» **TASK REQUIREMENTS**
Look through the entries below and report how many lines hold the string "target". Only the number is wanted.

== DATA PROVIDED ==

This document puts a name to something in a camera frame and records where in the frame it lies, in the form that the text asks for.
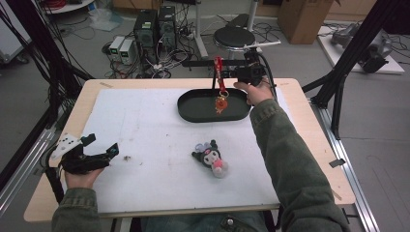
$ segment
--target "sleeve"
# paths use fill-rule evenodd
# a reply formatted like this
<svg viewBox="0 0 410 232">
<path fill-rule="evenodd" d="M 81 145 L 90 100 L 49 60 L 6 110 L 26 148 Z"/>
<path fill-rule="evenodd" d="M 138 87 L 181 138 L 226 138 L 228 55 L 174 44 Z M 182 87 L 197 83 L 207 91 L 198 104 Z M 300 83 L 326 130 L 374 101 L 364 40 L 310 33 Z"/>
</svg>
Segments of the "sleeve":
<svg viewBox="0 0 410 232">
<path fill-rule="evenodd" d="M 283 231 L 349 231 L 330 184 L 303 138 L 273 100 L 250 113 L 252 127 L 278 199 Z"/>
<path fill-rule="evenodd" d="M 92 189 L 68 189 L 54 212 L 53 232 L 100 232 L 102 231 L 97 210 L 97 197 Z"/>
</svg>

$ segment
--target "black stool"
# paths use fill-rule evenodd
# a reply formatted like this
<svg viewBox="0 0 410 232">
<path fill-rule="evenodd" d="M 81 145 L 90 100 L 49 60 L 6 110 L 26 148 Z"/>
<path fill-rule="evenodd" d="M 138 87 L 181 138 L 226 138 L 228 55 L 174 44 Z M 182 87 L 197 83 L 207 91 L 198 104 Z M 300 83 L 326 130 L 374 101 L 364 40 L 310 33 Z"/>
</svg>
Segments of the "black stool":
<svg viewBox="0 0 410 232">
<path fill-rule="evenodd" d="M 214 34 L 214 43 L 229 51 L 229 60 L 233 60 L 234 51 L 244 51 L 244 46 L 255 43 L 254 35 L 242 28 L 225 26 Z"/>
</svg>

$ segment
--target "electronic equipment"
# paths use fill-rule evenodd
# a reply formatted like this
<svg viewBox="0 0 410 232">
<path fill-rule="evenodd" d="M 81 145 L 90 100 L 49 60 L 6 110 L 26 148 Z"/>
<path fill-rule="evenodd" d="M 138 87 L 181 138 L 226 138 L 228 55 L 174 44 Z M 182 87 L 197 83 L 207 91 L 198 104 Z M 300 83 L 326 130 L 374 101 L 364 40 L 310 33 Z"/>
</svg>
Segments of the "electronic equipment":
<svg viewBox="0 0 410 232">
<path fill-rule="evenodd" d="M 138 47 L 141 65 L 157 64 L 161 48 L 158 45 L 160 28 L 156 10 L 139 10 L 133 33 Z"/>
<path fill-rule="evenodd" d="M 120 48 L 123 44 L 125 37 L 118 36 L 109 46 L 109 53 L 111 54 L 111 60 L 121 62 Z"/>
<path fill-rule="evenodd" d="M 162 48 L 168 51 L 177 48 L 175 7 L 162 6 L 159 13 L 160 37 Z"/>
<path fill-rule="evenodd" d="M 131 65 L 136 61 L 136 51 L 133 40 L 125 39 L 120 48 L 121 61 L 124 65 Z"/>
<path fill-rule="evenodd" d="M 154 47 L 159 40 L 159 25 L 156 10 L 140 10 L 133 26 L 135 40 L 142 47 Z"/>
</svg>

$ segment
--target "floor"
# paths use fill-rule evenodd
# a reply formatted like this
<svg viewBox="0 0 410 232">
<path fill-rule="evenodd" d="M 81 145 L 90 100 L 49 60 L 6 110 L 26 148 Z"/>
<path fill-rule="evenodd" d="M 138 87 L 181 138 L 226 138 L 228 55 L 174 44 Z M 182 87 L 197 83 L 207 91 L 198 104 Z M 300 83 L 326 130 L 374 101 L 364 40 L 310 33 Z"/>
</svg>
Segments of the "floor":
<svg viewBox="0 0 410 232">
<path fill-rule="evenodd" d="M 59 23 L 70 24 L 87 17 L 84 11 L 60 15 Z M 218 17 L 203 20 L 204 28 L 222 26 Z M 257 18 L 255 23 L 265 22 L 277 27 L 274 18 Z M 105 78 L 110 72 L 109 62 L 102 47 L 116 35 L 127 35 L 134 21 L 125 19 L 111 32 L 92 30 L 90 21 L 70 27 L 73 32 L 64 38 L 68 50 L 86 71 L 97 78 Z M 280 31 L 273 32 L 281 45 L 263 48 L 274 77 L 296 78 L 302 86 L 327 74 L 331 63 L 318 42 L 312 45 L 291 45 Z M 225 54 L 204 37 L 210 57 Z M 404 44 L 410 40 L 401 37 Z M 408 50 L 401 51 L 409 55 Z M 349 74 L 344 88 L 340 117 L 340 136 L 352 162 L 367 202 L 377 220 L 380 231 L 410 231 L 410 59 L 393 52 L 396 61 L 406 73 L 397 74 Z M 209 77 L 206 68 L 194 68 L 190 72 L 183 67 L 171 70 L 171 78 Z M 317 90 L 307 93 L 313 97 Z M 0 69 L 0 169 L 12 158 L 36 122 L 43 115 L 47 104 L 47 83 L 42 79 L 33 62 L 21 65 L 12 62 Z M 329 103 L 332 112 L 333 101 Z M 15 196 L 7 212 L 0 218 L 0 231 L 50 231 L 50 223 L 28 223 L 23 214 L 40 177 L 30 175 Z M 354 208 L 346 208 L 355 215 Z M 364 231 L 358 219 L 350 218 L 352 231 Z M 103 221 L 103 231 L 109 231 L 110 220 Z"/>
</svg>

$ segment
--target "table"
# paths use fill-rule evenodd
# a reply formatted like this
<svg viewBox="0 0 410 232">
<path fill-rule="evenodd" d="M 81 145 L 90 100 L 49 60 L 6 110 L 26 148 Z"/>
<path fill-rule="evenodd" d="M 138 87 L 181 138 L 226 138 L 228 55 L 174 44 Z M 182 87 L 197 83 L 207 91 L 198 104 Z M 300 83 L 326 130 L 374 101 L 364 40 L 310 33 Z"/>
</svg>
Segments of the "table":
<svg viewBox="0 0 410 232">
<path fill-rule="evenodd" d="M 46 14 L 60 14 L 60 13 L 72 12 L 80 8 L 87 7 L 93 2 L 94 0 L 83 0 L 80 4 L 66 4 L 63 8 L 57 9 L 57 10 L 46 9 L 45 13 Z"/>
<path fill-rule="evenodd" d="M 232 86 L 235 79 L 226 79 L 226 86 Z M 73 112 L 63 130 L 63 133 L 68 132 L 74 136 L 80 137 L 82 131 L 87 123 L 88 116 L 93 109 L 96 97 L 101 89 L 134 89 L 134 88 L 208 88 L 210 86 L 211 79 L 127 79 L 127 80 L 115 80 L 115 79 L 97 79 L 89 80 L 85 83 L 84 88 L 73 108 Z M 305 140 L 306 144 L 312 151 L 320 167 L 326 174 L 331 183 L 332 190 L 334 192 L 335 200 L 338 205 L 350 205 L 355 202 L 355 196 L 349 183 L 347 182 L 341 168 L 332 168 L 329 162 L 336 159 L 335 154 L 330 147 L 324 132 L 321 130 L 319 123 L 317 122 L 315 115 L 313 114 L 308 101 L 302 92 L 302 89 L 295 79 L 291 78 L 278 78 L 276 84 L 285 96 L 289 110 L 292 114 L 294 125 Z M 57 165 L 57 161 L 50 163 L 52 166 Z M 57 203 L 51 187 L 49 186 L 46 176 L 42 176 L 33 197 L 26 209 L 24 218 L 27 221 L 50 221 L 52 214 L 57 208 Z M 267 206 L 261 206 L 256 208 L 237 208 L 235 210 L 266 210 Z M 200 213 L 196 210 L 192 210 L 186 213 Z M 164 212 L 150 212 L 150 215 L 161 215 Z M 132 217 L 135 214 L 123 213 L 123 214 L 104 214 L 107 218 L 121 218 Z"/>
</svg>

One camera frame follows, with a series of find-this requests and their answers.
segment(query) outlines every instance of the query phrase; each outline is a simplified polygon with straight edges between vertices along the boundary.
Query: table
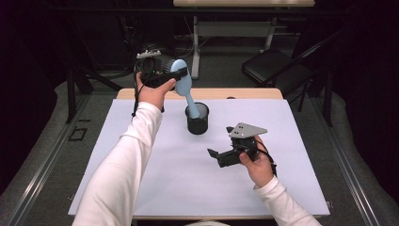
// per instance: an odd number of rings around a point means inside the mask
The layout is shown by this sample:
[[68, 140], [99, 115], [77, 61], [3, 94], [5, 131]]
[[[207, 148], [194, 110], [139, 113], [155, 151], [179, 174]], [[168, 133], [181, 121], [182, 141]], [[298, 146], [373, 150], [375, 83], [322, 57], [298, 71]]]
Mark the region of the table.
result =
[[[75, 215], [90, 176], [125, 131], [133, 110], [133, 93], [132, 89], [122, 89], [114, 100], [70, 215]], [[290, 107], [277, 89], [192, 89], [194, 100], [210, 108], [209, 129], [201, 136], [187, 131], [186, 102], [177, 96], [173, 91], [167, 95], [164, 119], [138, 193], [135, 219], [272, 218], [255, 197], [247, 170], [240, 165], [221, 169], [206, 151], [228, 151], [231, 147], [225, 127], [238, 122], [269, 130], [261, 138], [278, 164], [279, 179], [310, 213], [329, 215]], [[239, 99], [226, 99], [231, 96]], [[297, 181], [299, 176], [306, 183]]]
[[[308, 8], [313, 0], [173, 0], [181, 8]], [[270, 22], [199, 22], [194, 16], [194, 55], [191, 77], [199, 78], [200, 49], [199, 36], [216, 37], [266, 37], [264, 50], [270, 48], [276, 19]]]

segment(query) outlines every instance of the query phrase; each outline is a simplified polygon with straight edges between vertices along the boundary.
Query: plastic spoon
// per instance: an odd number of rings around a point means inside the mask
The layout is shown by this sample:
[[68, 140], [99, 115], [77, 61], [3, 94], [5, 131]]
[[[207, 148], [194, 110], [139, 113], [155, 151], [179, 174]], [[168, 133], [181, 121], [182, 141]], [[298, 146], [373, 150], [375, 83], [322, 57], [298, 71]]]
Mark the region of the plastic spoon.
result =
[[[184, 62], [184, 60], [177, 59], [176, 61], [173, 62], [172, 66], [170, 67], [170, 71], [173, 73], [184, 67], [187, 67], [187, 64]], [[184, 96], [185, 99], [187, 100], [190, 118], [196, 119], [200, 116], [200, 113], [196, 107], [196, 104], [194, 103], [193, 98], [191, 97], [190, 93], [191, 86], [192, 86], [191, 75], [187, 69], [187, 75], [183, 76], [179, 81], [176, 82], [175, 89], [179, 95]]]

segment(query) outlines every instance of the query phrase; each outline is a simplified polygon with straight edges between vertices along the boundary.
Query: black curtain
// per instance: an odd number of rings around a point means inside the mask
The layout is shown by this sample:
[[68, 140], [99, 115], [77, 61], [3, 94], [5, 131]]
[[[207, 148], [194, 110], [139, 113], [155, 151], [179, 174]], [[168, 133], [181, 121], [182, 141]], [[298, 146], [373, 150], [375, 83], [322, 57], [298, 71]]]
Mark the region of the black curtain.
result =
[[65, 69], [25, 1], [0, 3], [0, 194], [35, 145], [56, 106]]
[[334, 56], [339, 60], [336, 60], [333, 90], [346, 102], [360, 155], [381, 186], [399, 203], [398, 3], [318, 0], [315, 8], [346, 10], [349, 15], [308, 20], [294, 54], [343, 28], [334, 48]]

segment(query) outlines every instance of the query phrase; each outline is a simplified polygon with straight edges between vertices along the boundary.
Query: white sleeve
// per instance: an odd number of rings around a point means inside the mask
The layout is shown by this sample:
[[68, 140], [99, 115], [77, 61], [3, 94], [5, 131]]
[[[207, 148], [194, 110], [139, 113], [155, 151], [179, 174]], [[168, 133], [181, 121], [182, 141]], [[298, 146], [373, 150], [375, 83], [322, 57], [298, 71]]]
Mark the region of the white sleeve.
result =
[[279, 226], [288, 225], [320, 225], [293, 197], [287, 188], [275, 176], [266, 186], [254, 188], [255, 194], [275, 218]]
[[140, 181], [161, 120], [156, 106], [138, 104], [127, 131], [88, 182], [73, 225], [131, 225]]

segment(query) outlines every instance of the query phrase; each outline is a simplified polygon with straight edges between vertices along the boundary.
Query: dark background
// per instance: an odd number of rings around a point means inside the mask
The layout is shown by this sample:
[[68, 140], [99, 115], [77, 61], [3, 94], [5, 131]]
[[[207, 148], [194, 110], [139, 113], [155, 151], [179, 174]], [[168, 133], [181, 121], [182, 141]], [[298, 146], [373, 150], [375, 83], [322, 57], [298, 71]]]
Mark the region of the dark background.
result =
[[[172, 8], [172, 0], [116, 2], [66, 0], [60, 6], [101, 8]], [[399, 24], [394, 1], [318, 0], [314, 9], [350, 11], [343, 19], [308, 18], [295, 53], [339, 28], [335, 46], [334, 91], [346, 101], [355, 144], [378, 182], [399, 202], [398, 63]], [[146, 41], [173, 49], [174, 35], [187, 34], [182, 17], [129, 19], [115, 16], [74, 16], [71, 21], [41, 13], [34, 1], [0, 3], [0, 66], [2, 123], [0, 193], [24, 162], [56, 105], [54, 88], [65, 82], [70, 64], [51, 24], [59, 24], [66, 48], [91, 69], [131, 68]]]

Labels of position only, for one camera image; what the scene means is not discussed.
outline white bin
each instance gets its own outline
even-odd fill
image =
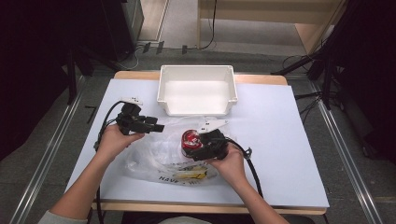
[[[224,116],[238,101],[230,65],[163,65],[158,104],[169,116]]]

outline red object
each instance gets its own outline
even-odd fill
[[[181,136],[181,147],[183,149],[196,149],[202,146],[200,136],[195,130],[187,130]]]

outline clear plastic bag
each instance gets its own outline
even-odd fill
[[[162,133],[146,134],[127,148],[127,175],[152,182],[184,186],[207,185],[218,171],[205,161],[194,161],[182,153],[181,136],[190,129],[198,130],[208,120],[203,116],[159,119]],[[227,127],[220,128],[228,135]]]

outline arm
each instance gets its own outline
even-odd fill
[[[108,165],[128,145],[143,136],[142,133],[123,135],[118,125],[108,126],[95,156],[72,187],[49,211],[61,217],[86,219]]]
[[[222,161],[213,159],[207,162],[218,169],[223,178],[233,187],[244,202],[254,222],[257,224],[288,223],[248,183],[242,152],[232,144],[228,144],[227,149],[228,155]]]

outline white tabletop
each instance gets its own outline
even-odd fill
[[[93,144],[103,119],[121,97],[138,97],[144,104],[140,115],[167,118],[157,105],[157,80],[112,79],[81,150],[68,189],[93,157]],[[329,203],[318,167],[290,86],[236,84],[238,103],[218,119],[229,121],[230,132],[244,148],[253,149],[251,160],[262,183],[265,200],[272,206],[327,208]],[[120,113],[117,106],[110,119]],[[222,179],[209,186],[177,186],[133,179],[122,171],[124,154],[108,167],[101,184],[101,197],[112,202],[243,204]],[[246,164],[247,178],[255,182]]]

===

» **ANSWER TO THE PROBLEM**
5